TASK PROMPT:
Work out how many lines in the records below include the string "jeans", and reply with that number alone.

SUPPLIED MATERIAL:
╔══

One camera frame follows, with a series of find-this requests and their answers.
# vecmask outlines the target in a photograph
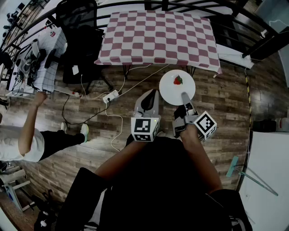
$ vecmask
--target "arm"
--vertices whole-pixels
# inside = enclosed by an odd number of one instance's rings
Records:
[[[18,139],[18,149],[22,156],[25,156],[25,154],[28,153],[31,149],[38,107],[43,103],[46,98],[47,95],[44,92],[37,92],[34,101],[30,106],[27,119]]]
[[[222,189],[218,172],[199,141],[197,127],[194,125],[187,125],[186,130],[182,131],[180,136],[190,159],[194,163],[196,171],[207,187],[207,192],[210,194]]]
[[[123,150],[105,161],[95,171],[95,174],[106,180],[112,180],[131,162],[131,160],[146,146],[146,144],[147,142],[131,142]]]

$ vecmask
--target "power strip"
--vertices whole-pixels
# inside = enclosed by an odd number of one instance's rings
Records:
[[[103,102],[108,103],[109,101],[112,101],[114,98],[117,98],[118,96],[119,96],[118,91],[114,90],[113,92],[110,92],[108,95],[103,97]]]

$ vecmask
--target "black shirt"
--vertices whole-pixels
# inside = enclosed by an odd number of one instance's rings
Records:
[[[156,137],[110,184],[81,168],[56,230],[82,230],[105,189],[98,230],[252,230],[239,193],[206,194],[176,139]]]

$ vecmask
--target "white shirt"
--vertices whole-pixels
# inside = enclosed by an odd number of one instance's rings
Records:
[[[18,139],[22,127],[0,125],[0,161],[26,160],[38,162],[44,153],[44,138],[35,129],[31,150],[23,157],[18,149]]]

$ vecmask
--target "strawberry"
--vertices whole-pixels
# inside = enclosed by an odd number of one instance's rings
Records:
[[[173,81],[173,84],[175,85],[181,85],[182,84],[182,78],[178,75],[175,80]]]

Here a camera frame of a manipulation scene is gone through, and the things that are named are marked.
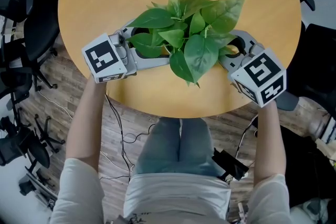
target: potted plant
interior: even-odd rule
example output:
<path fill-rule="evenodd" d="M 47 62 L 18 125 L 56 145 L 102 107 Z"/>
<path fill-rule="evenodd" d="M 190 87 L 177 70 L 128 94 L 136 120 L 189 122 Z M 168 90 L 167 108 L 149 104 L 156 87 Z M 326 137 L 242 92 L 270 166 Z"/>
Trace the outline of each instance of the potted plant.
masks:
<path fill-rule="evenodd" d="M 128 41 L 144 56 L 158 57 L 162 47 L 170 52 L 172 71 L 188 84 L 217 63 L 235 54 L 227 45 L 236 38 L 229 32 L 237 24 L 244 0 L 169 0 L 153 3 L 130 27 L 144 28 Z"/>

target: forearm
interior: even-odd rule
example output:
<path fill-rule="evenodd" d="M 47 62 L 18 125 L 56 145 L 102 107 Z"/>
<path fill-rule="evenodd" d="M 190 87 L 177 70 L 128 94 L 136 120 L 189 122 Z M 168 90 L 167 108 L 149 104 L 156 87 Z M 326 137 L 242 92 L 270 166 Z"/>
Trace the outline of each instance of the forearm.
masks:
<path fill-rule="evenodd" d="M 275 174 L 285 174 L 286 153 L 283 146 L 278 109 L 275 101 L 259 109 L 258 139 L 254 185 Z"/>
<path fill-rule="evenodd" d="M 73 117 L 67 138 L 66 158 L 76 158 L 98 171 L 101 119 L 106 83 L 89 78 Z"/>

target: wooden floor
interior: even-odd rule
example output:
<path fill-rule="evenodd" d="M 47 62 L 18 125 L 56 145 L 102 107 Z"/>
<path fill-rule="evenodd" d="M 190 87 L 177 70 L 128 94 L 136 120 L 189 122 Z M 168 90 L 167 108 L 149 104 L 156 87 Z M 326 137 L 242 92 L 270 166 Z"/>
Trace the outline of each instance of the wooden floor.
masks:
<path fill-rule="evenodd" d="M 20 37 L 21 30 L 19 25 L 17 27 L 17 37 Z M 42 66 L 42 72 L 51 84 L 58 84 L 58 89 L 49 90 L 42 84 L 41 93 L 50 100 L 64 106 L 70 115 L 73 116 L 84 90 L 86 78 L 83 77 L 71 61 L 61 36 L 57 38 L 55 47 L 58 51 L 58 56 L 47 60 Z M 113 104 L 120 113 L 126 141 L 132 141 L 135 135 L 147 132 L 149 126 L 158 120 L 155 115 L 142 113 L 116 102 L 113 102 Z M 20 106 L 23 108 L 24 121 L 29 121 L 34 126 L 34 115 L 36 113 L 39 114 L 41 123 L 44 122 L 47 116 L 51 116 L 50 135 L 66 140 L 71 118 L 64 110 L 47 101 L 39 93 L 34 92 L 34 89 L 31 89 L 30 97 L 22 102 Z M 229 153 L 235 154 L 241 134 L 252 117 L 257 114 L 256 109 L 256 105 L 251 103 L 229 113 L 205 118 L 212 133 L 215 147 L 218 150 L 225 149 Z M 294 111 L 279 111 L 281 124 L 299 135 L 313 134 L 317 136 L 329 117 L 329 115 L 319 109 L 320 107 L 312 101 L 301 99 Z M 238 217 L 237 203 L 242 201 L 245 205 L 253 188 L 253 163 L 256 150 L 256 139 L 253 136 L 253 131 L 254 129 L 251 129 L 247 132 L 239 152 L 238 159 L 247 166 L 251 165 L 251 167 L 247 178 L 231 183 L 230 220 Z M 115 167 L 101 155 L 99 164 L 99 175 L 101 177 L 118 177 L 128 174 L 121 158 L 120 141 L 121 134 L 116 118 L 107 102 L 105 102 L 101 149 L 120 168 Z M 142 135 L 135 143 L 125 144 L 125 151 L 132 163 L 136 163 L 145 141 L 146 135 Z M 64 161 L 65 146 L 62 146 L 60 152 L 51 157 L 49 170 L 43 171 L 44 174 L 51 178 L 51 184 L 55 185 L 53 189 L 56 192 L 58 191 L 59 178 Z M 113 220 L 119 214 L 122 214 L 128 179 L 126 177 L 114 180 L 102 179 L 101 183 L 105 192 L 103 200 L 105 219 Z"/>

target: round wooden table
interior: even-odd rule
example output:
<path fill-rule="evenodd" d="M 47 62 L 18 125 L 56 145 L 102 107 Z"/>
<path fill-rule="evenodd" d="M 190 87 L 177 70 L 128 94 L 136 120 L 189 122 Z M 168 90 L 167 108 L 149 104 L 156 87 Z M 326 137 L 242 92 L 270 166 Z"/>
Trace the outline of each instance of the round wooden table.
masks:
<path fill-rule="evenodd" d="M 167 0 L 59 0 L 60 31 L 70 57 L 89 77 L 81 48 L 103 33 L 113 34 L 146 10 L 151 1 Z M 301 27 L 299 0 L 246 0 L 236 29 L 249 32 L 271 47 L 287 67 L 296 51 Z M 138 71 L 137 76 L 108 83 L 108 95 L 133 109 L 174 118 L 197 118 L 228 112 L 250 100 L 230 85 L 227 71 L 214 66 L 201 88 L 178 78 L 170 66 Z"/>

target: jeans
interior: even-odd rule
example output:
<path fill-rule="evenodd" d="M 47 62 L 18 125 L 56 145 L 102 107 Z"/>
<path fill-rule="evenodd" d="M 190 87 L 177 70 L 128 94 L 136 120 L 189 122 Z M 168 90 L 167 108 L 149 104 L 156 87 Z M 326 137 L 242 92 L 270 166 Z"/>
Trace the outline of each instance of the jeans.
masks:
<path fill-rule="evenodd" d="M 218 177 L 224 174 L 211 158 L 214 147 L 202 119 L 160 118 L 149 135 L 134 174 L 184 173 Z"/>

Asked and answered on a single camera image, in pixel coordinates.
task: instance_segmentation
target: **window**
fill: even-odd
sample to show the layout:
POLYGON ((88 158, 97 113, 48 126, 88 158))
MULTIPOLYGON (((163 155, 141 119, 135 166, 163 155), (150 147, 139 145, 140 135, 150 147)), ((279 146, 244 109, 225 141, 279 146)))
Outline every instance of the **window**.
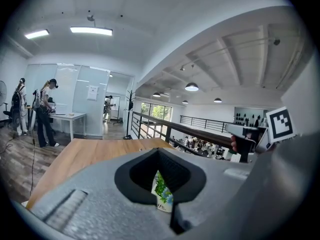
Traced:
POLYGON ((157 119, 170 121, 172 107, 142 102, 141 114, 148 115, 157 119))

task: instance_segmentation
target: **dark jeans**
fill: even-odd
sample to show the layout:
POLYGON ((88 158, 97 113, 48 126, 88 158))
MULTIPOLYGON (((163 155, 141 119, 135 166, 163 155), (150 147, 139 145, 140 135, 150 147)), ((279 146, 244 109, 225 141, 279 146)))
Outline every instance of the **dark jeans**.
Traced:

╚══

OUTPUT:
4